### Task statement
What is the number of lines in the entries that contain the word "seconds"? Answer with that figure alone.

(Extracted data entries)
= = =

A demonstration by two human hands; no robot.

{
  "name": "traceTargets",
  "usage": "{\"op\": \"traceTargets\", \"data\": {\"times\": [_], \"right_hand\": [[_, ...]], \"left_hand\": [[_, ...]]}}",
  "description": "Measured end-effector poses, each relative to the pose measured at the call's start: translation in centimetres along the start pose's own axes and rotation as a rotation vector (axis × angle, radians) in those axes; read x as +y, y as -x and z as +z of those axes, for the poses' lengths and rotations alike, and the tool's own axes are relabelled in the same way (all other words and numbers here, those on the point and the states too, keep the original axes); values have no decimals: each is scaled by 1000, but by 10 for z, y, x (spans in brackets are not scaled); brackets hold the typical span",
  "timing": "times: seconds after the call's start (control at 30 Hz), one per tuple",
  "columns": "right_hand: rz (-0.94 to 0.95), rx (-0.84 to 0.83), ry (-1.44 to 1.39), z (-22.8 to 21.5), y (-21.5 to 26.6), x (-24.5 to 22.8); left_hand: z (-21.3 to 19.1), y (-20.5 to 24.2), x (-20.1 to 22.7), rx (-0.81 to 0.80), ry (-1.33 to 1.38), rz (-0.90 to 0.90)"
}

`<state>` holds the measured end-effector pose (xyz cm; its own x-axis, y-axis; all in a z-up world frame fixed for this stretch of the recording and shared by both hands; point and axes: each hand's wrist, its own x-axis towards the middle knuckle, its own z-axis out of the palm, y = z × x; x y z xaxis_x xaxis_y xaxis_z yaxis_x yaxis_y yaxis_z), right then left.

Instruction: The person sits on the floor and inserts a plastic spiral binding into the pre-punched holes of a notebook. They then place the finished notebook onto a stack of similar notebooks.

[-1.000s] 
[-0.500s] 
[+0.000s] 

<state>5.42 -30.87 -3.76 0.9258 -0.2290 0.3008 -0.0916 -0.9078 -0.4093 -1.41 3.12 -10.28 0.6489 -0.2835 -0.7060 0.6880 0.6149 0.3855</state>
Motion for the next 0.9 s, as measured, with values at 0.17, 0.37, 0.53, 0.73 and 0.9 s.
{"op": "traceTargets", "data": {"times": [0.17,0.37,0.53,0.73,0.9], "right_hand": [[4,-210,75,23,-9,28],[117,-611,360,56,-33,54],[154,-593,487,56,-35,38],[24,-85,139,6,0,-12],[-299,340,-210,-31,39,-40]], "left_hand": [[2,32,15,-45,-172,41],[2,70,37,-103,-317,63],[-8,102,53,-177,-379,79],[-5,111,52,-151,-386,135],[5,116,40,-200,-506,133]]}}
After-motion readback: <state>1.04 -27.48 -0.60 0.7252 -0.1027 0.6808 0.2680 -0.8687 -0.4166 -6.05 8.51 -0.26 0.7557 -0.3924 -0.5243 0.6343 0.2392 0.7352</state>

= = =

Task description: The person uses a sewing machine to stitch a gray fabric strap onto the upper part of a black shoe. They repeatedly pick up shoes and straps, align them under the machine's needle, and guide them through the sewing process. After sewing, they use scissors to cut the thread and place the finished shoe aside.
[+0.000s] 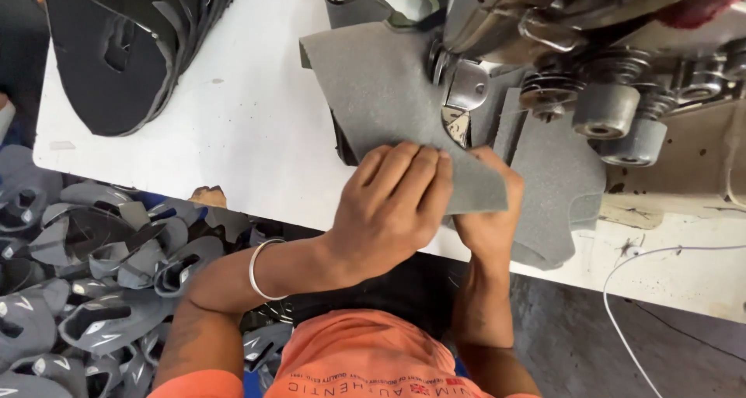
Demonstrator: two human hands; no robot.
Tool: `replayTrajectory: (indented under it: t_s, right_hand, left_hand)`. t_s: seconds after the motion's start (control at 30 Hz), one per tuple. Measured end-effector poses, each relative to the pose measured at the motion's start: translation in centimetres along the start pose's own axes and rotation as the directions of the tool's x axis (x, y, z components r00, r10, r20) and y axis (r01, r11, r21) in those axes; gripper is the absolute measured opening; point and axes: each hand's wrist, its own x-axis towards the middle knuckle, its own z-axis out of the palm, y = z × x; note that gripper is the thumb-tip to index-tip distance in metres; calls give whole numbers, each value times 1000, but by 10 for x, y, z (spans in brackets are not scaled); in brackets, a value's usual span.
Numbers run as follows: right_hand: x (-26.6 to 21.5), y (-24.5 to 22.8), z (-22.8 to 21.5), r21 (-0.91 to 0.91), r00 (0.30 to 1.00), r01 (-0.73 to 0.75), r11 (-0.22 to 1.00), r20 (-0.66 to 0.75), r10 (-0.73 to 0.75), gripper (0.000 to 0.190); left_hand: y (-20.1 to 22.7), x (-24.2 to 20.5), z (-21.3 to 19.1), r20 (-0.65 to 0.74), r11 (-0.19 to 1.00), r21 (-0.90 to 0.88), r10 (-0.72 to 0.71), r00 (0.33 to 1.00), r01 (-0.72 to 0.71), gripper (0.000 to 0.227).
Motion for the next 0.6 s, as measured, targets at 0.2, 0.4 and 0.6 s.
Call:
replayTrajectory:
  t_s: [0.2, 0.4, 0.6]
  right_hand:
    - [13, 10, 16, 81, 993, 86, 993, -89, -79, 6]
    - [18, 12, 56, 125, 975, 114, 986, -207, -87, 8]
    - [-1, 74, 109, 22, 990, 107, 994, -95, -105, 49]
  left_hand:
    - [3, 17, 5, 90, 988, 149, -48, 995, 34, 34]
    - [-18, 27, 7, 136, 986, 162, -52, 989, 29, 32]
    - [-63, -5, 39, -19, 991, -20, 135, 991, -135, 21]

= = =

### Solution
2